The concert was held on March 21, 1952. More tickets were printed than the arena's actual capacity, in part due to counterfeiting and a printing error.

Accounts in the contemporary Cleveland newspapers indicate the event was scheduled to begin at 10 p.m.:

“The frustrated gathered outside, unable to buy a ticket at $1.75, their number increasing until it amounted to about 6,000” as estimated by Cleveland Police captain William Zimmerman. “About 9:30 they stormed the Arena, knocking down four panel doors, brushing police away and storming inside. Some two hours and 30 policemen later, Captain Zimmerman called it a night…. After ordering the ball ended, Capt. Zimmerman asked the crowd to leave. Police stood by as they slowly and reluctantly filed out.”

An alternative mythology of the event holds that an estimated 20,000 individuals tried to crowd into an arena that held slightly more than half that.
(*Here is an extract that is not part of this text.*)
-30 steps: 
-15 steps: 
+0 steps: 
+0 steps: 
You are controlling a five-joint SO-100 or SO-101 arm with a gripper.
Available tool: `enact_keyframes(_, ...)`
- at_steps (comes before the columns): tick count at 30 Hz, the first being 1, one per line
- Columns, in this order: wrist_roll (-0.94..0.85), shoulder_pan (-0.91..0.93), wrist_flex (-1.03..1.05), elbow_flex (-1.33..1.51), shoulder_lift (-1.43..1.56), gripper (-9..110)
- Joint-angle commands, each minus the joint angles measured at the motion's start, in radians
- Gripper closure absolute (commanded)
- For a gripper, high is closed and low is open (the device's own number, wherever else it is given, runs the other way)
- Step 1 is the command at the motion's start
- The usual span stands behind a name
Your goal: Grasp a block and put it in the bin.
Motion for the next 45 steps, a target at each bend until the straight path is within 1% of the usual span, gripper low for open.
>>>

Worries that a riot might break out caused fire authorities to shut down the concert after the first song by opening act Paul "Hucklebuck" Williams.

Journalist Valena Williams’ contemporary first-person report also confirms that the musical performances lasted at least into the evening's second act: “Paul Williams and his Hucklebuckers left the stage and Tiny Grimes and his Highlanders took over. I thought the acoustics were poor because I couldn’t hear the music. But then I realized that the din was drowning out the orchestra. I looked back at the dance floor and more than three-quarters of it was filled so tightly that you couldn’t see anything of the floor itself.” Williams described sharing her concerns about the boisterous crowd with promoter Lewis Platt, who “laughed”; she noted that “[W]hen the Arena bar was ordered shut down at 10:30 I knew the crowd was disturbing police authority, too.”
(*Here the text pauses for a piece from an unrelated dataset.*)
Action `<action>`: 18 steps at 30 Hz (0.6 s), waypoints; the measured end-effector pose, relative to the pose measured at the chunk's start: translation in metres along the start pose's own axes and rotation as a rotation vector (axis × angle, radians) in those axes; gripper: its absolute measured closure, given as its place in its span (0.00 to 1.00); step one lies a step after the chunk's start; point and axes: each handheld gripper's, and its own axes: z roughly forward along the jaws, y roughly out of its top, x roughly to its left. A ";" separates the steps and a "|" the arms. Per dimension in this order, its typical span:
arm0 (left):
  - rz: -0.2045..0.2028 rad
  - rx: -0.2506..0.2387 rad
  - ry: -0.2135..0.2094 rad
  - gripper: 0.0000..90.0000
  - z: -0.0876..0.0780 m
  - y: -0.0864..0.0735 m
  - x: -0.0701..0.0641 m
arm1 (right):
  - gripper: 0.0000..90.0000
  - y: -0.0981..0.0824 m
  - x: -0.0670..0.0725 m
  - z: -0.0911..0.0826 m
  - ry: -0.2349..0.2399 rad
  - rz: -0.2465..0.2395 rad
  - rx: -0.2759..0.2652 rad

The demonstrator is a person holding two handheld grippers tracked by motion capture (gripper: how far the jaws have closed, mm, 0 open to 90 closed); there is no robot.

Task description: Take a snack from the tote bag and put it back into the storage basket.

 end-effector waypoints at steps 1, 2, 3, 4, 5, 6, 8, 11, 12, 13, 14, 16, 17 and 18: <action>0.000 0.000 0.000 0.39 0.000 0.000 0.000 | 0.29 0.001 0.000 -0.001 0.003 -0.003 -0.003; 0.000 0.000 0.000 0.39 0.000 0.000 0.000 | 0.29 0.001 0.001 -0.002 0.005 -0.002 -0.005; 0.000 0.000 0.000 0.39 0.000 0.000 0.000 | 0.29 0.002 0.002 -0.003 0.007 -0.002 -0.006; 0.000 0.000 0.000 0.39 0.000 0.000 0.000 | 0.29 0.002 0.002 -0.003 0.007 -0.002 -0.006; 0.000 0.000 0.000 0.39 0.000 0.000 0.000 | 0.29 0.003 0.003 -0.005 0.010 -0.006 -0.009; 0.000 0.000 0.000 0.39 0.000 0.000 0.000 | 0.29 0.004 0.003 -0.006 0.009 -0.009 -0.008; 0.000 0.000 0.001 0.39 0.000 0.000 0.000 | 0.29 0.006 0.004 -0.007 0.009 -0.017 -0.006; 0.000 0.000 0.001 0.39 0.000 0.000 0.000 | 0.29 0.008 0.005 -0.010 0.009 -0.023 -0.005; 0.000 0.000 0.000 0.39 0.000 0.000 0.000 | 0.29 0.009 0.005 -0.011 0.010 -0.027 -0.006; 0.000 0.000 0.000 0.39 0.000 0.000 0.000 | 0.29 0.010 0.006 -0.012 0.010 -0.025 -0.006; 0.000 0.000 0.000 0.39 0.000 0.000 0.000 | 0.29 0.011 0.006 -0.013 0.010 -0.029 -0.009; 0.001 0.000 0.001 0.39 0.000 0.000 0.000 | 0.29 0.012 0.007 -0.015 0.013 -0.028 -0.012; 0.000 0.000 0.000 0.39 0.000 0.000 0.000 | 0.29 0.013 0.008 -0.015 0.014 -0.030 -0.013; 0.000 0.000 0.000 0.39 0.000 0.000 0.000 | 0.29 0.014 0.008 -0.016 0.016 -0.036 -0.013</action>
The “Coronation Ball” aspect of the event referred to scheduled intermission festivities, as Williams explained: “When I got home I was not surprised to hear the live broadcast from the Arena cut off the air. I learned later the dance had at that time been stopped. The midnight coronation of the two most popular teenagers was never held.”

Freed made a public apology on WJW the next day; also referring to the event as a "ball" or "dance," not as a "concert."
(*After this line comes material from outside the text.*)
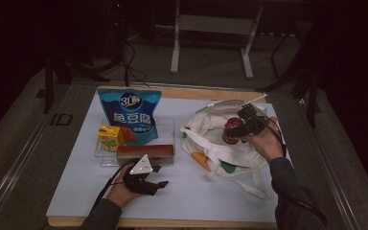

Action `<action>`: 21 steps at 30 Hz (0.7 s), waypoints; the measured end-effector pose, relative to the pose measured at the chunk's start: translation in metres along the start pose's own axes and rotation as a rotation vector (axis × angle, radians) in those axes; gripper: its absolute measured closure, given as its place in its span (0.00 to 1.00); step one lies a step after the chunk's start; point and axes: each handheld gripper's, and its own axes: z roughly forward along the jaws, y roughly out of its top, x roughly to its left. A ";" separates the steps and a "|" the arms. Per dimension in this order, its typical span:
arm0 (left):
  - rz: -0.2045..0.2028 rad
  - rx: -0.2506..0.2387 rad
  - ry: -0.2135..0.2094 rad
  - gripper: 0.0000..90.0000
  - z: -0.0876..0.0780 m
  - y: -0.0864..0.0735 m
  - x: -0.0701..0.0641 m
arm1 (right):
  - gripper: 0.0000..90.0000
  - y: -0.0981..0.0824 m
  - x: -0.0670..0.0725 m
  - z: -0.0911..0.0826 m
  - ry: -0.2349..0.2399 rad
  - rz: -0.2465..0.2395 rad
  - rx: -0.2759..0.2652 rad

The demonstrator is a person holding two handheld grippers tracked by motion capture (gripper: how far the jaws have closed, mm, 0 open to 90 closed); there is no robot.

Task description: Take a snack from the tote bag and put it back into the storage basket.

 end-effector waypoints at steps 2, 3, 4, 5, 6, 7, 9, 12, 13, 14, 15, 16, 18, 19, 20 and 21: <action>0.000 0.000 0.000 0.39 0.000 0.000 0.000 | 0.29 0.001 0.002 -0.001 0.000 -0.003 -0.001; 0.000 0.000 0.000 0.39 0.000 0.000 0.000 | 0.29 0.002 0.002 -0.002 0.003 -0.002 0.000; 0.000 0.000 0.000 0.39 0.000 0.000 0.000 | 0.29 0.002 0.003 -0.002 0.004 -0.004 0.000; 0.000 0.000 0.000 0.39 0.000 0.000 0.000 | 0.29 0.003 0.004 -0.003 0.004 -0.007 -0.001; -0.001 0.000 0.000 0.39 0.000 0.000 0.000 | 0.29 0.003 0.005 -0.003 0.007 -0.010 -0.004; -0.002 -0.001 0.000 0.39 0.000 0.000 0.000 | 0.29 0.004 0.005 -0.003 0.008 -0.010 -0.004; -0.003 -0.002 -0.001 0.39 0.000 0.000 0.000 | 0.29 0.005 0.007 -0.004 0.011 -0.015 -0.005; 0.000 0.000 0.000 0.39 0.000 0.000 0.000 | 0.29 0.007 0.010 -0.005 0.022 -0.019 -0.009; 0.000 0.000 0.000 0.39 0.000 0.000 0.000 | 0.29 0.008 0.012 -0.006 0.025 -0.025 -0.010; -0.001 -0.001 0.000 0.39 0.000 0.000 0.000 | 0.29 0.009 0.013 -0.006 0.023 -0.029 -0.009; -0.001 0.000 -0.001 0.39 0.000 0.000 0.000 | 0.29 0.010 0.014 -0.007 0.023 -0.033 -0.009; -0.001 0.000 -0.001 0.39 0.000 0.000 0.000 | 0.29 0.011 0.015 -0.007 0.024 -0.037 -0.009; -0.001 -0.001 -0.001 0.39 0.000 0.000 0.000 | 0.29 0.013 0.018 -0.008 0.025 -0.043 -0.011; -0.001 -0.001 -0.001 0.39 0.000 0.000 0.000 | 0.29 0.014 0.019 -0.008 0.026 -0.045 -0.011; -0.001 -0.001 -0.001 0.39 0.000 0.000 0.000 | 0.29 0.014 0.020 -0.008 0.027 -0.048 -0.013; -0.001 -0.001 -0.001 0.39 0.000 0.000 0.000 | 0.29 0.015 0.021 -0.009 0.029 -0.051 -0.012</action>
Williams’ eyewitness writeup includes her colorful descriptions of the youthful crowd, “most of them teensters.” Unlike the integrated audience drawn to Alan Freed's radio broadcasts featuring black rhythm-and-blues on Cleveland's airwaves and elsewhere, according to Williams the crowd at the Moondog Coronation Ball in Cleveland's Arena was “less than one per cent" white.

==Contemporary revival==
Cleveland rock radio station WMMS (100.7 FM) attempted to stage a revival of the concert in 1986 under the name "Moondog Coronation Ball II". Then-program director John Gorman had intended for the event to serve as an oldies rock and roll tribute concert – part of the campaign to bring the Rock and Roll Hall of Fame to Cleveland. For legal reasons, the event never materialized. A few years later in 1992, Gorman, then at local oldies radio station WMJI (105.7 FM), successfully organized a 40th anniversary concert of oldies rock and roll acts called "Moondog Coronation Ball '92". The concert became an annual event, and was still being held annually as of 2014, in then-recent years at Rocket Arena.